The task:
Within the material below, transcribe exactly the lines from the one holding "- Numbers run" through the one holding "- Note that", keeping both ends and skipping the rest.

Data section:
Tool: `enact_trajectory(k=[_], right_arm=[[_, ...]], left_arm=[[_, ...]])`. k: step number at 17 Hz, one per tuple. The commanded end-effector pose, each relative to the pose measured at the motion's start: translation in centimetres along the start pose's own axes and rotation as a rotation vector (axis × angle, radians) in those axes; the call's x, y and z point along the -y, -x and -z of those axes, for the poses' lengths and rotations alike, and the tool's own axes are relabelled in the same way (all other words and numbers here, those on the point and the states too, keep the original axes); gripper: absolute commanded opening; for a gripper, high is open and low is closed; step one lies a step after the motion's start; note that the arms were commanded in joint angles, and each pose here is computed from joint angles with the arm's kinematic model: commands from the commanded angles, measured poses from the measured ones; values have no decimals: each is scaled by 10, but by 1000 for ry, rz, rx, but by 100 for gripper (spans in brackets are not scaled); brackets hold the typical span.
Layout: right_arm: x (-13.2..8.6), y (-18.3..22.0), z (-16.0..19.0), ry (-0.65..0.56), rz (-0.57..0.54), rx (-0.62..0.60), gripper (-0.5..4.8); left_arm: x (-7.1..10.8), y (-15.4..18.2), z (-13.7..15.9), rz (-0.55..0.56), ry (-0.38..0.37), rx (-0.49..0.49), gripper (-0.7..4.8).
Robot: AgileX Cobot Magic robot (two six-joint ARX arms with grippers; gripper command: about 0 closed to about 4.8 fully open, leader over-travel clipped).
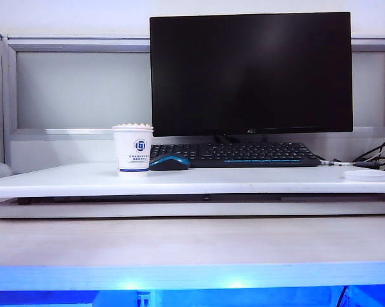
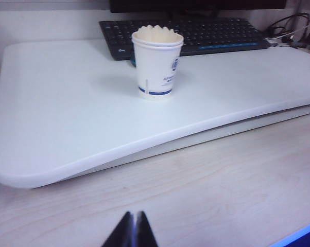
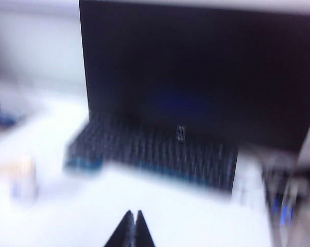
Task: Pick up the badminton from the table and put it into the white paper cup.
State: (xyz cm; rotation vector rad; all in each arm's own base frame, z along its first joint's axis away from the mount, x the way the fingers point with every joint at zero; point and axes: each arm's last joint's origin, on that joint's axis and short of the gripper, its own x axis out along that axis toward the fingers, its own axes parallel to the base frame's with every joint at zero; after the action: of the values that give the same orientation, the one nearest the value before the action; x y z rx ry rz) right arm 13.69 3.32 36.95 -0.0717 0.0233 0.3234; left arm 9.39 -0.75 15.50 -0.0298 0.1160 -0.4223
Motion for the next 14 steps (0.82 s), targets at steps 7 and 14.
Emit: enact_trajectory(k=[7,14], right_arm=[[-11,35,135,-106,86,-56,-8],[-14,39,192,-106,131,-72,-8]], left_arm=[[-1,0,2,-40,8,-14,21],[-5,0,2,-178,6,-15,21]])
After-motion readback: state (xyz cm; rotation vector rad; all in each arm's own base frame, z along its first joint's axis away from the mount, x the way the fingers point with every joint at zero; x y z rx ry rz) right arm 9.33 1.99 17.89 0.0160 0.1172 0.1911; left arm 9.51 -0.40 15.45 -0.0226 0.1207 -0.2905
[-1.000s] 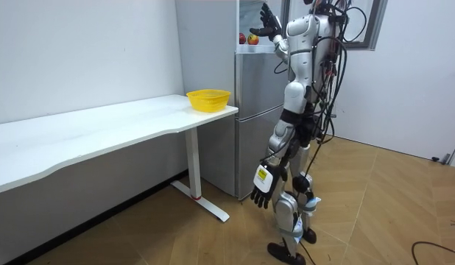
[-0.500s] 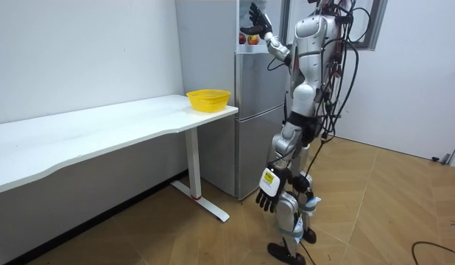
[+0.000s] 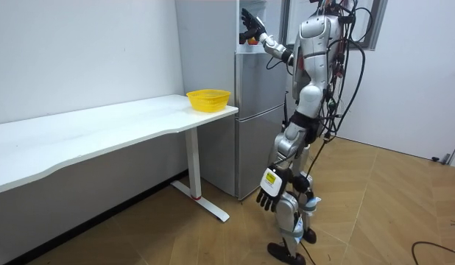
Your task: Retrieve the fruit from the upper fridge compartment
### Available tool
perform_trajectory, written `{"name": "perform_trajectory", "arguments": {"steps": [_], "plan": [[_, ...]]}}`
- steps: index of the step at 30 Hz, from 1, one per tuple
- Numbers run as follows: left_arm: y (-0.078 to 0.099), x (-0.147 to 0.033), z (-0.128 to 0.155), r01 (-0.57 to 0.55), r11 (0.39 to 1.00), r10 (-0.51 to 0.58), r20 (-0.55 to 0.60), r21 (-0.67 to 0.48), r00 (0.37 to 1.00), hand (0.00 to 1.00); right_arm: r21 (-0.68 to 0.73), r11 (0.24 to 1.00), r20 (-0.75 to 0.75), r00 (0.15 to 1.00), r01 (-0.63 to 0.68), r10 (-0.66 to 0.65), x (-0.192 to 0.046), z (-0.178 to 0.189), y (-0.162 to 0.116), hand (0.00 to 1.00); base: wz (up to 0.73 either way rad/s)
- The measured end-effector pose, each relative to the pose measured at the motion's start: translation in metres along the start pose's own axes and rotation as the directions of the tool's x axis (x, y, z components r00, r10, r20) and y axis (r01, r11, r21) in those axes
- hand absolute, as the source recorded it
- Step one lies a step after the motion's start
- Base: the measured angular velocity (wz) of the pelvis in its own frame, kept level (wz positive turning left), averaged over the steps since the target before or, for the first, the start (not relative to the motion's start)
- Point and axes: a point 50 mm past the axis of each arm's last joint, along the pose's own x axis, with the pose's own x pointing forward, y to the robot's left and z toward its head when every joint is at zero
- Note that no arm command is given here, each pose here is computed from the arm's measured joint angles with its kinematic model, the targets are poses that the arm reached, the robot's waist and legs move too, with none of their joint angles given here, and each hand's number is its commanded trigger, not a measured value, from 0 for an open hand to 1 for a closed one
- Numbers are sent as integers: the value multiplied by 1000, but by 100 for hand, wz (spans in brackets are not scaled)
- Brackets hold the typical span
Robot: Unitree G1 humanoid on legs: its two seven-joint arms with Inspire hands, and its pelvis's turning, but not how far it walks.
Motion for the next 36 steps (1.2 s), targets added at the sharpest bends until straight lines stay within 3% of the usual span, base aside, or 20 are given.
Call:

Response to the exercise:
- Numbers run as follows: left_arm: y (-0.078 to 0.099), x (-0.147 to 0.033), z (-0.128 to 0.155), r01 (-0.57 to 0.55), r11 (0.39 to 1.00), r10 (-0.51 to 0.58), r20 (-0.55 to 0.60), r21 (-0.67 to 0.48), r00 (0.37 to 1.00), hand (0.00 to 1.00); right_arm: r21 (-0.68 to 0.73), r11 (0.24 to 1.00), r20 (-0.75 to 0.75), r00 (0.15 to 1.00), r01 (-0.63 to 0.68), r10 (-0.66 to 0.65), x (-0.192 to 0.046), z (-0.178 to 0.189), y (-0.162 to 0.116), hand (0.00 to 1.00); base: wz (up to 0.73 either way rad/s)
- The measured end-effector pose, each relative to the pose measured at the motion's start: translation in metres along the start pose's own axes and rotation as the directions of the tool's x axis (x, y, z components r00, r10, r20) and y axis (r01, r11, r21) in those axes
- hand absolute, as the source recorded it
- Step one lies a step after the motion's start
- Base: the measured angular velocity (wz) of the pelvis in its own frame, kept level (wz positive turning left), averaged over the steps since the target before or, for the first, the start (not relative to the motion's start)
- Point and axes: a point 50 mm past the axis of each arm's last joint, along the pose's own x axis, with the pose's own x pointing forward, y to the robot's left and z toward its head when every joint is at zero
- Note that no arm command is given here, each pose here is computed from the arm's measured joint angles with its kinematic model, the targets are poses that the arm reached, the robot's waist and legs move too, with none of their joint angles given here, and each hand's number is its commanded trigger, not a measured value, from 0 for an open hand to 1 for a closed one

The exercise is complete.